Read more about how machine learning can enhance the accuracy of climate and ocean models in The Conversation.

Gas giants

Jupiter by Hubble; August 2019
Credit: NASA, ESA, A. Simon and M.H. Wong

With my collaborator Jeffrey Parker, we studied how magnetic fields in the interior of gas giants may interrupt the self-organization of planetary atmospheres into coherent zonal jets. Our results suggest that turbulent magnetic fluctuations when found in an environment with mean shear flows could, effectively, act as an additional viscosity on the mean flow itself. We called this phenomenon “magnetic viscosity.” Simple estimates reveal that this physical mechanism may provide a plausible explanation for the depth-extent of the jets on Jupiter and Saturn as was recently revealed by spacecrafts Juno and Cassini respectively.

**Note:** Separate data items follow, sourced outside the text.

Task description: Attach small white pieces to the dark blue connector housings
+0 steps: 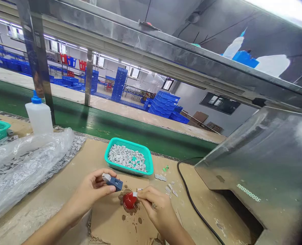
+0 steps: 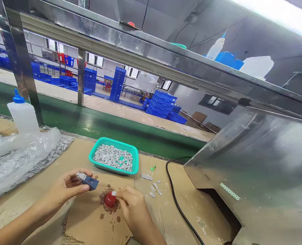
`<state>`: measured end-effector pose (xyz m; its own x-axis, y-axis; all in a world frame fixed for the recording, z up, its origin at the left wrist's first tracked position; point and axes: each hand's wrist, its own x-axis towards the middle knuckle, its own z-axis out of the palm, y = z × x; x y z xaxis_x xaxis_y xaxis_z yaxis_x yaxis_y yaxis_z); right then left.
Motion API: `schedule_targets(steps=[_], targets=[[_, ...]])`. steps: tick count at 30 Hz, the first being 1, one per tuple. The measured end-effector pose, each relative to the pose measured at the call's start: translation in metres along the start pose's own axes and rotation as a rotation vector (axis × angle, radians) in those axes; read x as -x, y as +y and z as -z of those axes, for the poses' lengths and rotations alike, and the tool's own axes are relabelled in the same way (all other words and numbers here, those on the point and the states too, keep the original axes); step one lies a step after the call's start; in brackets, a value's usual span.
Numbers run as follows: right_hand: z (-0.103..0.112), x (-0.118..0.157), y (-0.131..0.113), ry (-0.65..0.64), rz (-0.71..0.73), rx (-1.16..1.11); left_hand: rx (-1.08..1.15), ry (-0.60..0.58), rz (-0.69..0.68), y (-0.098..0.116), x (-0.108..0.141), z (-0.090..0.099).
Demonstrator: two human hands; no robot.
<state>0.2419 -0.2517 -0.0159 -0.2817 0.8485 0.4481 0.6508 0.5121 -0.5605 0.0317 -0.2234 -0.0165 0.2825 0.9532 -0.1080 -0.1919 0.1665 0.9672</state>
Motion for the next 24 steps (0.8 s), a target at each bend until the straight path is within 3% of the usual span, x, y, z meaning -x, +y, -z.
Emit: schedule_targets(steps=[4,6,13,20,24], targets=[[0.002,-0.009,-0.017,0.186,-0.064,-0.129,-0.09,-0.033,-0.062,0.001,0.002,-0.005],[0.0,-0.013,-0.028,0.218,-0.081,-0.209,-0.092,-0.055,-0.077,0.0,0.004,-0.007],[-0.013,-0.016,-0.039,0.091,-0.151,-0.432,-0.085,-0.073,-0.08,0.0,0.007,-0.011],[-0.014,-0.014,-0.04,-0.057,-0.162,-0.375,-0.029,-0.059,-0.085,0.0,0.008,-0.01],[-0.016,-0.009,-0.051,-0.005,-0.137,-0.394,0.114,-0.017,-0.107,-0.006,0.015,-0.016]])
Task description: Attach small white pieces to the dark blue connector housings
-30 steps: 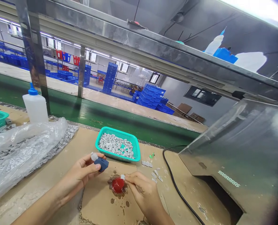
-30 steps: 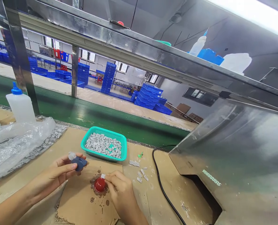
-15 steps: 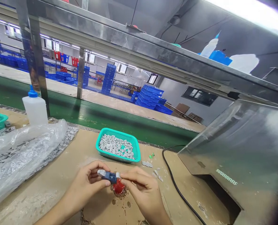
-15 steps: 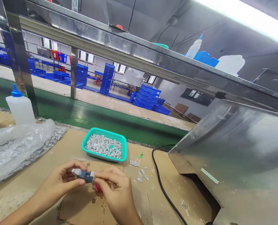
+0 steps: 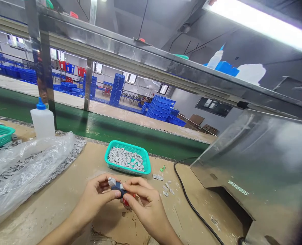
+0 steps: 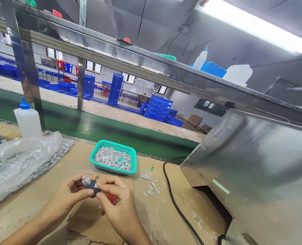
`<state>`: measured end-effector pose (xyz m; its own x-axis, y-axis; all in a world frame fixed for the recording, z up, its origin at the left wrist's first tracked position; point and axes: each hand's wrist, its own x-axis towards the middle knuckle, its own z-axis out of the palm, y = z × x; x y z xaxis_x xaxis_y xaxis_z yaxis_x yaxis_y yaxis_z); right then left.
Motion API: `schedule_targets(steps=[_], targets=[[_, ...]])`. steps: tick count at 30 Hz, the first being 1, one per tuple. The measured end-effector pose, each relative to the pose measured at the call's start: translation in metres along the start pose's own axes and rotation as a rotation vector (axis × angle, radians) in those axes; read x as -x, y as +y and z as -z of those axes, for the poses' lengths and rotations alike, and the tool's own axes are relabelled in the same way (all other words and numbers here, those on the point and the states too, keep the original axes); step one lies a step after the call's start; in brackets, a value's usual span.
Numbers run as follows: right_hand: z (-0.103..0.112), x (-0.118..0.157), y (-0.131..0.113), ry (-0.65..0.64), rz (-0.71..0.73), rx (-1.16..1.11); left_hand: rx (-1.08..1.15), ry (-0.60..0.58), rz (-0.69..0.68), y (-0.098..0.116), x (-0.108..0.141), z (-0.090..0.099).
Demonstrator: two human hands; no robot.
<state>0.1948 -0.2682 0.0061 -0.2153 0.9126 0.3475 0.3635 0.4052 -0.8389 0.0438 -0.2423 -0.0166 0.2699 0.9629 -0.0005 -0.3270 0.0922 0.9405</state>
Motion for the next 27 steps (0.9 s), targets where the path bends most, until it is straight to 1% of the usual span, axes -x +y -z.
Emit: schedule_targets(steps=[4,6,9,11,13,16,17,19,21,22,24,26,27], targets=[[-0.013,0.006,-0.011,0.052,0.086,0.047,0.229,0.081,0.003,-0.001,0.017,-0.004],[-0.02,0.009,-0.015,0.081,0.146,0.071,0.234,0.116,-0.012,0.003,0.028,-0.004],[-0.03,0.014,-0.018,0.121,0.262,0.112,0.197,0.154,-0.089,0.008,0.042,-0.001],[-0.034,0.017,-0.017,0.145,0.334,0.146,0.238,0.186,-0.134,0.008,0.049,-0.002],[-0.038,0.016,-0.016,0.151,0.385,0.206,0.366,0.198,-0.132,0.004,0.052,-0.005],[-0.044,0.007,-0.018,0.133,0.391,0.344,0.639,0.148,-0.025,0.001,0.047,-0.013],[-0.045,0.003,-0.019,0.134,0.376,0.373,0.704,0.125,0.008,0.001,0.043,-0.015],[-0.044,-0.005,-0.019,0.151,0.338,0.391,0.753,0.101,0.039,0.004,0.031,-0.016],[-0.034,-0.01,-0.013,0.172,0.307,0.374,0.727,0.122,0.025,0.009,0.014,-0.011],[-0.026,-0.013,-0.006,0.171,0.291,0.37,0.703,0.141,0.016,0.012,0.003,-0.006],[-0.004,-0.021,0.016,0.195,0.287,0.39,0.65,0.189,-0.011,0.019,-0.025,0.007],[0.02,-0.038,0.046,0.126,0.203,0.45,0.578,0.245,-0.05,0.025,-0.06,0.022],[0.031,-0.049,0.063,0.127,0.189,0.452,0.537,0.273,-0.071,0.028,-0.079,0.03]])
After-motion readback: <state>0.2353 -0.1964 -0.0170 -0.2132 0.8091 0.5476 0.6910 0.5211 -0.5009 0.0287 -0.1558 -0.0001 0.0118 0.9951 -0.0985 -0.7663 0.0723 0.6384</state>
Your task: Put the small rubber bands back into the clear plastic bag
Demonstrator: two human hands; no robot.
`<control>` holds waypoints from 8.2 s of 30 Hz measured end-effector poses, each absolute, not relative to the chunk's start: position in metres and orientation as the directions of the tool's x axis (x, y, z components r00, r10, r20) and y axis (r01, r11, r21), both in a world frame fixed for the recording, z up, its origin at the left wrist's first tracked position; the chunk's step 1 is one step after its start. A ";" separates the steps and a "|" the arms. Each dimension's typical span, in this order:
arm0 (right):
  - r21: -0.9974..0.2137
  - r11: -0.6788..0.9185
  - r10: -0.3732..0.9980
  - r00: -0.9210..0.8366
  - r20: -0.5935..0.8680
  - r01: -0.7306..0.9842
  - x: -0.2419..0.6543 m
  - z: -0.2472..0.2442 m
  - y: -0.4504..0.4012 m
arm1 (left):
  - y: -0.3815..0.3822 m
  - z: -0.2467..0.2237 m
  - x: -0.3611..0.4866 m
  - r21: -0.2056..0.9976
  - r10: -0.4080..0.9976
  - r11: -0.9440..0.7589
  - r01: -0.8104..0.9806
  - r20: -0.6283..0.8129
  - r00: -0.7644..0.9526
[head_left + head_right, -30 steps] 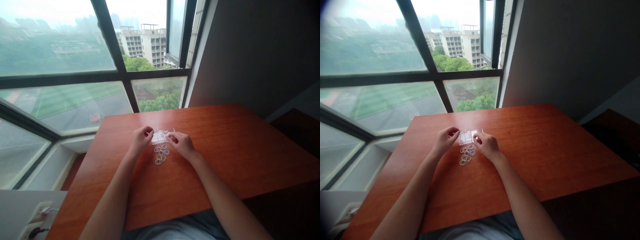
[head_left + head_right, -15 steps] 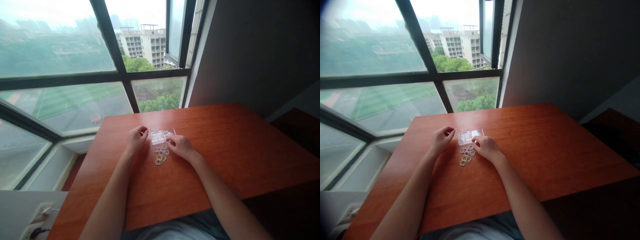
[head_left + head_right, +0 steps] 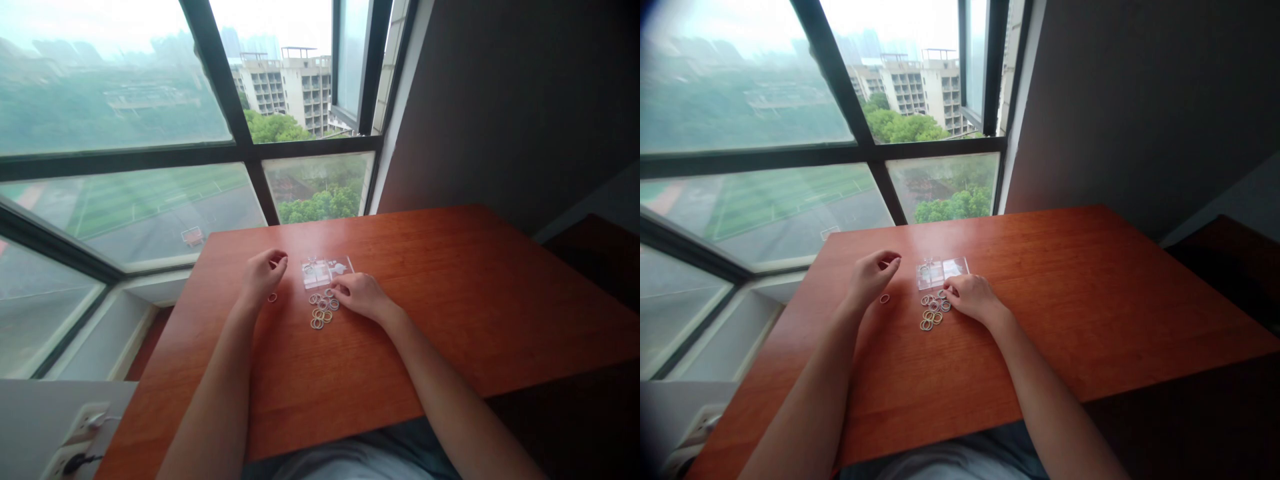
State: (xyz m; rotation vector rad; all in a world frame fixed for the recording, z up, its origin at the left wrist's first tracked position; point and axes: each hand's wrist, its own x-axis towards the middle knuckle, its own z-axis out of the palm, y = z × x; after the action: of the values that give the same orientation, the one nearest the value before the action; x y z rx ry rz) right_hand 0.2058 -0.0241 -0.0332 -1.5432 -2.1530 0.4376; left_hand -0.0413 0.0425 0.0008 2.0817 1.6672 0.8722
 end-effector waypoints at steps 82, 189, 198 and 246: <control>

Wall-bounded turbulent flows

Jupiter by Hubble; August 2019
Credit: A. Lozano-Durán

With my collaborator Adrian Lozano-Durán (and others), we have been studying the dynamics of very-large-scale roll–streak motions in three-dimensional flows in regions away from boundaries. The mechanism by which energy feeds from the large-scale motions back to the turbulent fluctuations, thus closing the loop in the self-sustained regeneration cycle of turbulence, remains outstanding. In an attempt to resolve the enigma, we recently demonstrated that the modal instabilities of the streaky coherent structures are not the main players involved in this energy transfer.